Let others worry about the whereabouts of Macavity or what song the Sirens sang or why bread and butter always falls with the butter side down. Once we got to grips with the mystery of typing *without looking at the keys*, puzzles of more immediate import impinged upon us.
Why were typewriting erasers red-brown discs, given the colour came off on the paper, their gritty texture tore the page, and that annoying circular shape soon wore down into straight edges anyway? What caused those little brushes on pencil-shaped typing erasers to so frequently shed pesky mini bristles into the machine's innards? What possessed us not to copyright our idea of masking erasures by rubbing the area lightly with white chalk? Who started the rumour we'd get the galloping giggles if we breathed too many fumes from the thinner keeping liquid correction bloggo from clotting after the fashion of a half-empty container of Soft Scrub?
Further, how could it be the case that using those chunks of Plasticine-like gubbinge to remove accumulations of ink and tiny shreds of ribbon fibres from key faces invariably deposited more black gunk on our fingers than anywhere else? Would the British Empire totter if, despite constant stern warnings in secretarial school not to do so, we furtively cleaned out blocked o or a or other "closed" letters and numbers with a pin?
Of course, it's true we no longer have an empire....
I was among those who initially found electric typewriters difficult to operate. They tended to run away with me, for the slightest touch of a key left lengthy spoors of aaaaas or mmmmms. They also absorbed the hearty thump integral to my typing style, providing no answering clunk as feedback. Indeed, it is no exaggeration to say every manual typer I used for any length of time developed a slight depression on the space bar, not to mention a pitted platen presenting the appearance of having been bombarded with miniature coconuts.
One office mystery however is easily solved. I could always tell if someone else had used my manual typewriter, because its "touch" was different.
It would make a good clue in a mystery novel.
NECESSARY EVIL or THE BSP TICKER
Before the advent of email which, like Ariel, gets there and back in two pulse-beats, it was proverbially said good news would have a problem departing the premises whereas bad tidings easily leapt out to travel thousands of miles. In Necessary Evil we firmly shove the former sort through the portal, and here it is! News, that is, not the door.

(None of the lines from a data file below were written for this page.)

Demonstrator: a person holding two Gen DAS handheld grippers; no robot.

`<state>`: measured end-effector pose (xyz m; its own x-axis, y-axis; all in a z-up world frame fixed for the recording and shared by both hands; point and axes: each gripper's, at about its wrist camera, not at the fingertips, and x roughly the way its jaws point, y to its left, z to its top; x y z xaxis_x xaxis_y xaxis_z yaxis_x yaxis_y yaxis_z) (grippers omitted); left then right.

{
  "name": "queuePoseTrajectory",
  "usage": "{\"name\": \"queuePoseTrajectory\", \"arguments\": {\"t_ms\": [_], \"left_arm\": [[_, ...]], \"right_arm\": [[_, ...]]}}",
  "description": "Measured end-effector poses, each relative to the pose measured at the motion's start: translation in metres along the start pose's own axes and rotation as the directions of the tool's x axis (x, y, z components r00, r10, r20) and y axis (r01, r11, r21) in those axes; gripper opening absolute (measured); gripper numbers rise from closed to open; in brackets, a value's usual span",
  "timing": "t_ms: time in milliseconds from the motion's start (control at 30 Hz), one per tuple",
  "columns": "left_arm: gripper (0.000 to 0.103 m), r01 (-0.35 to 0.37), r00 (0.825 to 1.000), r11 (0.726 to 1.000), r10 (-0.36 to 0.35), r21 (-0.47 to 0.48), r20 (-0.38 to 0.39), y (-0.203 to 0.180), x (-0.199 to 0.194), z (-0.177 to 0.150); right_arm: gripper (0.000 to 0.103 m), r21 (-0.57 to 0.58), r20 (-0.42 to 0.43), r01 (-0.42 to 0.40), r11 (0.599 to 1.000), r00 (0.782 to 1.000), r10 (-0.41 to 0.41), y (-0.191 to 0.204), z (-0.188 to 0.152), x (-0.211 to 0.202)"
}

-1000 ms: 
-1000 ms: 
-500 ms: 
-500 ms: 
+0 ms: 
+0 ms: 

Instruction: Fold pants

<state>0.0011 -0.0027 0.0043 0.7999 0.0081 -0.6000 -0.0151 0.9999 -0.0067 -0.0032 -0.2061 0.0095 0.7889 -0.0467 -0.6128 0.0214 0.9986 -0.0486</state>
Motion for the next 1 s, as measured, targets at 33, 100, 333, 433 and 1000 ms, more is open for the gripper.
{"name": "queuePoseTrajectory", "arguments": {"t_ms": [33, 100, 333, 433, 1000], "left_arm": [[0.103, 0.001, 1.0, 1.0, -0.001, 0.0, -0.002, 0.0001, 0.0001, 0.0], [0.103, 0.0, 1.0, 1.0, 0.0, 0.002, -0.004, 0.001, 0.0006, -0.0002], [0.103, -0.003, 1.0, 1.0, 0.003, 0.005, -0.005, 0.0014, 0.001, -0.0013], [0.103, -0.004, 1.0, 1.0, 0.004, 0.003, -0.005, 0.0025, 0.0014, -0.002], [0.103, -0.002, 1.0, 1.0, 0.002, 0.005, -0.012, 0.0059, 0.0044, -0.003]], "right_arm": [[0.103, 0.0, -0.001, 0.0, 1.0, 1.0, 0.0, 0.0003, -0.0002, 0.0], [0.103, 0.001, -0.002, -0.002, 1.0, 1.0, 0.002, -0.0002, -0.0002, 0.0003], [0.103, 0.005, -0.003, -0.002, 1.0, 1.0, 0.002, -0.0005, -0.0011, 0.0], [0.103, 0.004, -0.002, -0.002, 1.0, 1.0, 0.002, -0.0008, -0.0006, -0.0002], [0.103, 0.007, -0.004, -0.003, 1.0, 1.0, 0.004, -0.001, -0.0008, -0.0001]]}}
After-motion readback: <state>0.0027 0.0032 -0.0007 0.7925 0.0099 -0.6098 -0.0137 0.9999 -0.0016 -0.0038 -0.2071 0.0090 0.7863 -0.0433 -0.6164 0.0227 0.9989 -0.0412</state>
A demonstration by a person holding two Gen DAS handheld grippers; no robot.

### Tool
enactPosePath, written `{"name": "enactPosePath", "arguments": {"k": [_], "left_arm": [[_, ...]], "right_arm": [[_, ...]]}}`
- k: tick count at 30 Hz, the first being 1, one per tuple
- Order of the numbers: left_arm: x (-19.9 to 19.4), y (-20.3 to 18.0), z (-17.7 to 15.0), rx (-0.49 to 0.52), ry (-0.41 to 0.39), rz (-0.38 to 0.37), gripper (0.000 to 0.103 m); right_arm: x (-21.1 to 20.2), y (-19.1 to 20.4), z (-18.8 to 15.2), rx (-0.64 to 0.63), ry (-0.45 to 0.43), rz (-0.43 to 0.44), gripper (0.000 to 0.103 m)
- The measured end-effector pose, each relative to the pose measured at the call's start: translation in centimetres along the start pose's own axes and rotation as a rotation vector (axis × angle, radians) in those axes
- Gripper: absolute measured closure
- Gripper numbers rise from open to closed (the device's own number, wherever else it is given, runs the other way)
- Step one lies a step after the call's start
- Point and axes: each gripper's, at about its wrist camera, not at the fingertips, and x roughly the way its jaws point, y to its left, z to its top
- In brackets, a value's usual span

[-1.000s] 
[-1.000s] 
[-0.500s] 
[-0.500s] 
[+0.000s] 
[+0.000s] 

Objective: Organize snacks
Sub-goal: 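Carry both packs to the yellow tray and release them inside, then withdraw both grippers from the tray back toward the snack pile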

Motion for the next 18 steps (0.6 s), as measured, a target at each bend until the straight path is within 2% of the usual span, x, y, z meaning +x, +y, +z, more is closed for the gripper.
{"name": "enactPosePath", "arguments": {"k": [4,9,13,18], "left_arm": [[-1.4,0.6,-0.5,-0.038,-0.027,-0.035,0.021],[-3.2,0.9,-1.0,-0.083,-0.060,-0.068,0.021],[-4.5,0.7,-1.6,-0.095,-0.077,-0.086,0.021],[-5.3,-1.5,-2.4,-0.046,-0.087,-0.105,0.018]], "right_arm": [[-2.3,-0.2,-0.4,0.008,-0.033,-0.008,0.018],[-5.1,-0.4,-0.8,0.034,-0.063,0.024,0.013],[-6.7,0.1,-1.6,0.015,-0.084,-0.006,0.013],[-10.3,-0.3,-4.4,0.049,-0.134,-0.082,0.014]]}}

A SUMMER CHALLENGE or READING REED & MAYER
We are happy to announce John's most recent adventure, Six For Gold, has been chosen to be a featured book in Liz Clifford's Summer Mystery Reading Challenge. Sixfer will be gleaming in the spotlight on July lst at Liz's website http://www.reviewedbyliz.com We'll be dropping in to visit, so perhaps we'll see you there.
NEGLECTED NOVELS NOMINATED or UNDERDOGS GET THEIR DAY
May 22nd marked the first anniversary of The Rap Sheet (http://therapsheet.blogspot.com/) as a blog. As a jamboree to celebrate the event, writers, bloggers, and critics were invited to choose one crime, mystery, or thriller novel they felt, as Jeff Kingston Pierce put it, had been unjustly overlooked, criminally forgotten, or underappreciated over the years. Mary's contribution was Seven Keys to Baldpate by Earl Derr Biggers. The entire list of nominations has now been archived on a separate page at http://therapsheet-onebook.blogspot.com/ and makes fascinating reading -- but no virtual fist fights over titles, if you please!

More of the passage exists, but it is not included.